The filing of a terminal disclaimer by itself is not a complete reply to a nonstatutory double patenting (NSDP) rejection. A complete reply requires that the terminal disclaimer be accompanied by a reply requesting reconsideration of the prior Office action. Even where the NSDP rejection is provisional the reply must be complete. See MPEP § 804, subsection I.B.1. For a reply to a non-final Office action, see 37 CFR 1.111(a). For a reply to final Office action, see 37 CFR 1.113(c). A request for reconsideration while not provided for in 37 CFR 1.113(c) may be filed after final for consideration. See MPEP §§ 706.07(e) and 714.13.
The USPTO Internet website contains terminal disclaimer forms which may be used. Please visit www.uspto.gov/patent/patents-forms. The actual filing date of the application in which the form is filed determines what form (e.g., PTO/SB/25, PTO/SB/26, PTO/AIA /25, or PTO/AIA /26) should be used. A web-based eTerminal Disclaimer may be filled out completely online using web-screens. An eTerminal Disclaimer that meets all requirements is auto-processed and approved immediately upon submission. For more information about eTerminal Disclaimers, refer to www.uspto.gov/patents/apply/applying-online/eterminal-disclaimer.
Claims 1-5 are rejected on the ground of nonstatutory double patenting as being unpatentable over claims 1-22 of U.S. Patent No. 11,964,346 (hereinafter US ‘346) in view of Fulmer et al (US 2005/0269306).
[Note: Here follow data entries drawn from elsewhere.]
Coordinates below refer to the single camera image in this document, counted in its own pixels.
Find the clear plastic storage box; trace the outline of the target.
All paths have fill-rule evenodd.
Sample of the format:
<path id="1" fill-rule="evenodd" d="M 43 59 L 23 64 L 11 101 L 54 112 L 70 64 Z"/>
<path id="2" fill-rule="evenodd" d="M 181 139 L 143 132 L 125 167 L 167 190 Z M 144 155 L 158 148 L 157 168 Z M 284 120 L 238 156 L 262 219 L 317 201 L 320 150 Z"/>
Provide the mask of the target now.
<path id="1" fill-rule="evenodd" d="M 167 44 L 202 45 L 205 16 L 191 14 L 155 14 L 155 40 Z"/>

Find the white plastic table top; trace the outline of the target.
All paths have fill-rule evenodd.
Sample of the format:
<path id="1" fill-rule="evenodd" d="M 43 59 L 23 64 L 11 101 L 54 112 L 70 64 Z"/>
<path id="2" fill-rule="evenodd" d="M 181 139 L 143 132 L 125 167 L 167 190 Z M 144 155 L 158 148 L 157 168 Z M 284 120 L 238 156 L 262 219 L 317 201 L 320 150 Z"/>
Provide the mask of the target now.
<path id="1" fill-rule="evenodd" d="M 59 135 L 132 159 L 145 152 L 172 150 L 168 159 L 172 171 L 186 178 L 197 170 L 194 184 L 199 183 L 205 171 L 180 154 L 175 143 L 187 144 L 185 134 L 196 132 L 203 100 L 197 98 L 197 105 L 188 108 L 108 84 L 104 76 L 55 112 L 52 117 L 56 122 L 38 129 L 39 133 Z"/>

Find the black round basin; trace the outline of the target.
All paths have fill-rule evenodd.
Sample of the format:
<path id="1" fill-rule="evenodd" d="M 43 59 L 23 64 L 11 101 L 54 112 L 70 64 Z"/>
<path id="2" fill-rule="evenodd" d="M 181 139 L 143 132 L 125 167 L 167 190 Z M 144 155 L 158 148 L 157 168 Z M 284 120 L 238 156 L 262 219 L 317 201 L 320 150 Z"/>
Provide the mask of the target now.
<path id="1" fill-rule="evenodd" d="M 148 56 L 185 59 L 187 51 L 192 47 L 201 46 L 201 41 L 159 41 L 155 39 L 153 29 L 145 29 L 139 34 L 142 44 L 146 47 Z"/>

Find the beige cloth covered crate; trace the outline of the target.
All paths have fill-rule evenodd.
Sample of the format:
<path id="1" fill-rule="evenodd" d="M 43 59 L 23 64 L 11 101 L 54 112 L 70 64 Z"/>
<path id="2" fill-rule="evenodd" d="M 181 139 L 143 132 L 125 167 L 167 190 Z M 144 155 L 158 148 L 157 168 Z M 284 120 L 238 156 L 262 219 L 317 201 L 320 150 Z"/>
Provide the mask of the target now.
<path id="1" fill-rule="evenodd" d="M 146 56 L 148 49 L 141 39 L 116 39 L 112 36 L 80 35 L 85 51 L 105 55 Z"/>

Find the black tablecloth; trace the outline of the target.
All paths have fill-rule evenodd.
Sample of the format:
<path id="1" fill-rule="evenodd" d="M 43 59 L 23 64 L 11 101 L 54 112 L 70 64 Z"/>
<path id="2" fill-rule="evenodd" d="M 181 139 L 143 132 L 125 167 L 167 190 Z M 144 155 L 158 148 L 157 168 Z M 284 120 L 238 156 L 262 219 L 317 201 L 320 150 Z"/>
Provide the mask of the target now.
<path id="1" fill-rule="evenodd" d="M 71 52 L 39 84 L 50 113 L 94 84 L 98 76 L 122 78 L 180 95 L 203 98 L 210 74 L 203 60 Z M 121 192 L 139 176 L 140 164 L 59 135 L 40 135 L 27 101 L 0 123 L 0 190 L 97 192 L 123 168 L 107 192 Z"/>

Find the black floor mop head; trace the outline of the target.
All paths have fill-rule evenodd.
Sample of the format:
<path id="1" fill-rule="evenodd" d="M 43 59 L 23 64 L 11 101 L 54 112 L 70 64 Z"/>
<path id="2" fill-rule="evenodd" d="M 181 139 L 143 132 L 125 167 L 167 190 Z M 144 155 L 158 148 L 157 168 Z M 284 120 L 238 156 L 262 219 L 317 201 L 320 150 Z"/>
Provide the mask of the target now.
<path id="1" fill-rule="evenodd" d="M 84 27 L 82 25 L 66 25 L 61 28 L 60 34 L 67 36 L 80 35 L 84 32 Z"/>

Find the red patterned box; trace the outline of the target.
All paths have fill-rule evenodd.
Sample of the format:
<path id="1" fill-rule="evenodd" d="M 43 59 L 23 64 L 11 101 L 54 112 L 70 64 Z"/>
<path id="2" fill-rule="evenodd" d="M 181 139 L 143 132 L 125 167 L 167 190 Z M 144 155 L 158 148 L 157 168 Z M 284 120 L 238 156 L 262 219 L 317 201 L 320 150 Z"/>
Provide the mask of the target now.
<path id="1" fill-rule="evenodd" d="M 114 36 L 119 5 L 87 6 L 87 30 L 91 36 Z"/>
The patented claims of US ‘346 discloses the system that provides a method including providing a current waveform to a contact tip having a first exit orifice and a second exit orifice, providing a first wire electrode which is a first consumable and a second wire electrode which is a second consumable, respectively, the current waveform having a bridge current including another current level, as a peak current, greater than the bridge current portion, the first exit orifice and the second exit orifice are positioned from each other at a distance as the first exit is separated from the second exit orifice wherein a bridge droplet between the first consumable and the second consumable is formed during the current waveform having a bridge current of the current waveform while preventing solid portions delivered through the first exit orifice and the second exit orifice, and the current flows from the contact tip to the bridge droplet through both the first and second consumables wherein the current is divided between the first consumable and the second consumable wherein the current flows form the bridge droplet to the puddule. But, the claims of US ‘346 do not explicitly disclose the current waveform having the bridge current portion below a spray transition current.
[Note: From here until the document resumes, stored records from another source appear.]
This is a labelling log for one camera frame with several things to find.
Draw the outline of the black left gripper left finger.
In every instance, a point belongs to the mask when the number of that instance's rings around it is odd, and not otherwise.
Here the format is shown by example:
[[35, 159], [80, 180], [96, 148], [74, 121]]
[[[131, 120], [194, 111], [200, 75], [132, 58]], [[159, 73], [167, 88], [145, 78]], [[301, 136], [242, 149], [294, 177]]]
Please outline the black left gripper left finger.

Fulmer discloses it is known to provide a current waveform having a bridge current portion including a spray transition current that forms a droplet wherein a peak current above the spray transition level transfers or detaches the droplet onto a workpiece/weld puddle (also, see para 0004).
In view of Fulmer, it would have been obvious to one of ordinary skill in the art to adapt the patented claims of US 346 with the current waveform having the bridge current that is below a spray transition level to predictably form a droplet on the first consumable and the second consumable which would predictably form the bridge droplet wherein the peak current portion, which is shown by the current greater than the bridge current of the current waveform, would detach or drop the bridge droplet onto the workpiece or its weld puddle to predictably perform the desired welding operations as the current waveform is known to form and transfer droplet of metal from the consumable/electrodes for welding operations in the art.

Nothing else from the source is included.